A simple command utility to extract information from the YouTube API v3 for scientific purposes.
This Python based command line utility enables the easy extraction of information from the YouTube API (Version 3). Currently, it supports only a small subset of the API interface and focuses on extracting related videos from given starting points.
First, make sure you have a recent version of Python 3 installed.
Next, install yt-scraper by using pip:
sudo pip install yt-scraper
Update by adding the --upgrade
flag:
sudo pip install --upgrade yt-scraper
Windows users may need to alter the command to:
py -m pip install --upgrade yt-scraper
Mac users may need to alter the command to:
python3 -m pip install --upgrade yt-scraper
In order to use this program, you will need an official YouTube API key.
You can obtain one from this page and
use it with the following examples by appending -k <KEY>
to them.
Currently, yt-scraper has two commands: search and config
The first command is used to query the YouTube API, whereas the second is used to configure the default configuration.
The search command starts a video search from one or multiple given starting points. These could be multiple videos orginating from a search (using term), or a provided list of video ids (using input), or just one root video (using id or url).

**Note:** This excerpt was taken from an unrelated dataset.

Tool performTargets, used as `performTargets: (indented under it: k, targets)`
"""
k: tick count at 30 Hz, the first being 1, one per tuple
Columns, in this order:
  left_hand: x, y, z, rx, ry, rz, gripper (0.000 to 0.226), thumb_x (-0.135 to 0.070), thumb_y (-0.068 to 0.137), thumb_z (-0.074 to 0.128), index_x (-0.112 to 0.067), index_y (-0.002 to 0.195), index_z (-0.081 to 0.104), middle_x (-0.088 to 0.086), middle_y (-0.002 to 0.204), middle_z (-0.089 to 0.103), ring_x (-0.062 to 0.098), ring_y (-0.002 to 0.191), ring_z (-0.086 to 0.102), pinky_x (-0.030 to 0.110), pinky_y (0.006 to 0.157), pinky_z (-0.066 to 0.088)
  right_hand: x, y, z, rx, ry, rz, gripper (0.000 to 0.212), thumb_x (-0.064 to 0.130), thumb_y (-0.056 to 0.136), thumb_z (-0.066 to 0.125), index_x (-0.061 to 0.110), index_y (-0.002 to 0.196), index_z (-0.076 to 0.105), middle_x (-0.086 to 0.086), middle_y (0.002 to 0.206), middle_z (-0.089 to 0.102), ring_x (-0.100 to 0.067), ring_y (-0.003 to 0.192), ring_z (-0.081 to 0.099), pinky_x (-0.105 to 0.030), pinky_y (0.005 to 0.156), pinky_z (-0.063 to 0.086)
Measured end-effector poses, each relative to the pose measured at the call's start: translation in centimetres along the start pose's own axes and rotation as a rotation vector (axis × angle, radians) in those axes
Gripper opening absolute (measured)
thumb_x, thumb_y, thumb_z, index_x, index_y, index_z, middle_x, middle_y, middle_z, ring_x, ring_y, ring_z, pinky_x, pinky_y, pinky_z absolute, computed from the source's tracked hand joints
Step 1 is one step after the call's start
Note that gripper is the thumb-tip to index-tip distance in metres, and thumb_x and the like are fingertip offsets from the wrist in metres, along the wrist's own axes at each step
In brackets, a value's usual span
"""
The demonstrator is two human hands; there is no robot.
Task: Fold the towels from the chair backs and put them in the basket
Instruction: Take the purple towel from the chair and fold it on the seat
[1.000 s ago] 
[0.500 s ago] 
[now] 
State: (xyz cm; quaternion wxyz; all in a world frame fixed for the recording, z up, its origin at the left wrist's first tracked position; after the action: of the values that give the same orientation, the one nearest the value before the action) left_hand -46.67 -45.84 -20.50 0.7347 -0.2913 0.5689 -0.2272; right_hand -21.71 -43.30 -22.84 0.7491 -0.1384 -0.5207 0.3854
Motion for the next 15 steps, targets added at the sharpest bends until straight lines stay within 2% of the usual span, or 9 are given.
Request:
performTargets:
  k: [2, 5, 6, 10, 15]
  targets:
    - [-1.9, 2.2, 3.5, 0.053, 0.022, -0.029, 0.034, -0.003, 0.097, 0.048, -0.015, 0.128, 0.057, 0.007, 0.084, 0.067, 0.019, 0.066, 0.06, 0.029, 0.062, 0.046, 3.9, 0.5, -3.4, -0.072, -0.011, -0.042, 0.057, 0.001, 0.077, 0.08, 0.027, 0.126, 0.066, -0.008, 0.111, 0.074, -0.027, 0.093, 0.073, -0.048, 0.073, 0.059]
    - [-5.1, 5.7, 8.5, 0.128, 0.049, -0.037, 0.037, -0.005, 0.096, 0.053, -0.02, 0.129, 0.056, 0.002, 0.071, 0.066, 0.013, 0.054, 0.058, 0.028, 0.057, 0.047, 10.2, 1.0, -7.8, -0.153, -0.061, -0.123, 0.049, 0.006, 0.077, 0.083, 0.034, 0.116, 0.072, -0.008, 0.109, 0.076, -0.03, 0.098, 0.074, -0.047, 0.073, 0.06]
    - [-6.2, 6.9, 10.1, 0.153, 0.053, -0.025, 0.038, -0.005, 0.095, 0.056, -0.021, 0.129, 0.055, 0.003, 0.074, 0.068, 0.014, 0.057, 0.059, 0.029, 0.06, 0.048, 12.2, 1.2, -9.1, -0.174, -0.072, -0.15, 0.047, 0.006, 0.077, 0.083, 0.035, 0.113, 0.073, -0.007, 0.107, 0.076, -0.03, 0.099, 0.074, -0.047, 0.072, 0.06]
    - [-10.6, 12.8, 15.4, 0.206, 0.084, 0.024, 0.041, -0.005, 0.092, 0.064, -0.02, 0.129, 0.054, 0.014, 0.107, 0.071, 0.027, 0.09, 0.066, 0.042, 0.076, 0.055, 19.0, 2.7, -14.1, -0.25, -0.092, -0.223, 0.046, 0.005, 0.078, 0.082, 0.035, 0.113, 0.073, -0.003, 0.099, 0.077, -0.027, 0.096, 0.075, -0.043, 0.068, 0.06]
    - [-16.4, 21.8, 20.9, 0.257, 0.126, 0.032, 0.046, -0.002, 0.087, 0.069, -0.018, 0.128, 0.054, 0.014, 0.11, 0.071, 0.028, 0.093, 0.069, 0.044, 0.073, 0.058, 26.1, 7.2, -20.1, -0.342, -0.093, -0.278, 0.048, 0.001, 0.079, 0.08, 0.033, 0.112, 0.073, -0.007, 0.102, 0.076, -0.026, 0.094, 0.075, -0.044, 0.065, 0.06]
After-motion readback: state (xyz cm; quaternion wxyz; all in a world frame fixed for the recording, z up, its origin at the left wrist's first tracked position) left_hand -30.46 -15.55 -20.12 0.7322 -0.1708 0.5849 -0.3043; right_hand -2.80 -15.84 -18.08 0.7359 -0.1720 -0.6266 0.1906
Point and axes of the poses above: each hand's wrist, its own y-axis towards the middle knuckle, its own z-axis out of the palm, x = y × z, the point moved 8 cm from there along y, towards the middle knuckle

For example, the following command will return the first video when one searches for cat
.
$ yt-scraper search term 'cat'
[STATUS] Result:
Depth: 0, Rank: 0, ID: hY7m5jjJ9mM
Title: CATS will make you LAUGH YOUR HEAD OFF - Funny CAT compilation
Related Videos: []
One can also provide a video id or a video url as a starting point,
which is more interesting when combined with the --max-depth
option:
$ yt-scraper search id '0A2R27kCeD4' --max-depth 2
Depth: 0, Rank: 0, ID: 0A2R27kCeD4
Title: 🤣 Funniest 🐶 Dogs and 😻 Cats - Awesome Funny Home Animal Videos 😇
Related Videos: ['pc8-8KfIW5c']
Depth: 1, Rank: 0, ID: pc8-8KfIW5c
Title: 🦁 Funniest Animals 🐼 - Try Not To Laugh 🤣 - Funny Domestic And Wild Animals' Life
Related Videos: ['OrJMUNEyZsE']
Depth: 2, Rank: 0, ID: OrJMUNEyZsE
Title: Funniest Videos for Pets to Watch Compilation | Funny Pet Videos
Related Videos: []
Additionally, one can specify the number of videos
that should be returned on each level by utilizing the --number
option.
For instance, the following command returns two related videos
from a given video (specified by it's url) and
additionally one related video from each sibling:
$ yt-scraper search url 'https://www.youtube.com/watch?v=0A2R27kCeD4' --depth 1 --number 2 --number 1
[STATUS] Result:
Depth: 0, Rank: 0, ID: 0A2R27kCeD4
Title: 🤣 Funniest 🐶 Dogs and 😻 Cats - Awesome Funny Home Animal Videos 😇
Related Videos: ['pc8-8KfIW5c', 'tbyAuT50eu4']
Depth: 1, Rank: 0, ID: pc8-8KfIW5c
Title: 🦁 Funniest Animals 🐼 - Try Not To Laugh 🤣 - Funny Domestic And Wild Animals' Life
Related Videos: []
Depth: 1, Rank: 1, ID: tbyAuT50eu4
Title: 😁 Funniest 😻 Cats and 🐶 Dogs - Awesome Funny Pet Animals 😇
Related Videos: []
For the sake of brevity, you can shorten --number
to -n
and --depth
to
-d
.
There are even global commands, too! Global options are specified in front of the command and alter the behavior of all commands. This may not sound very meaningful to you given that there only two commands right now and you are right! But this is likely to change in the future.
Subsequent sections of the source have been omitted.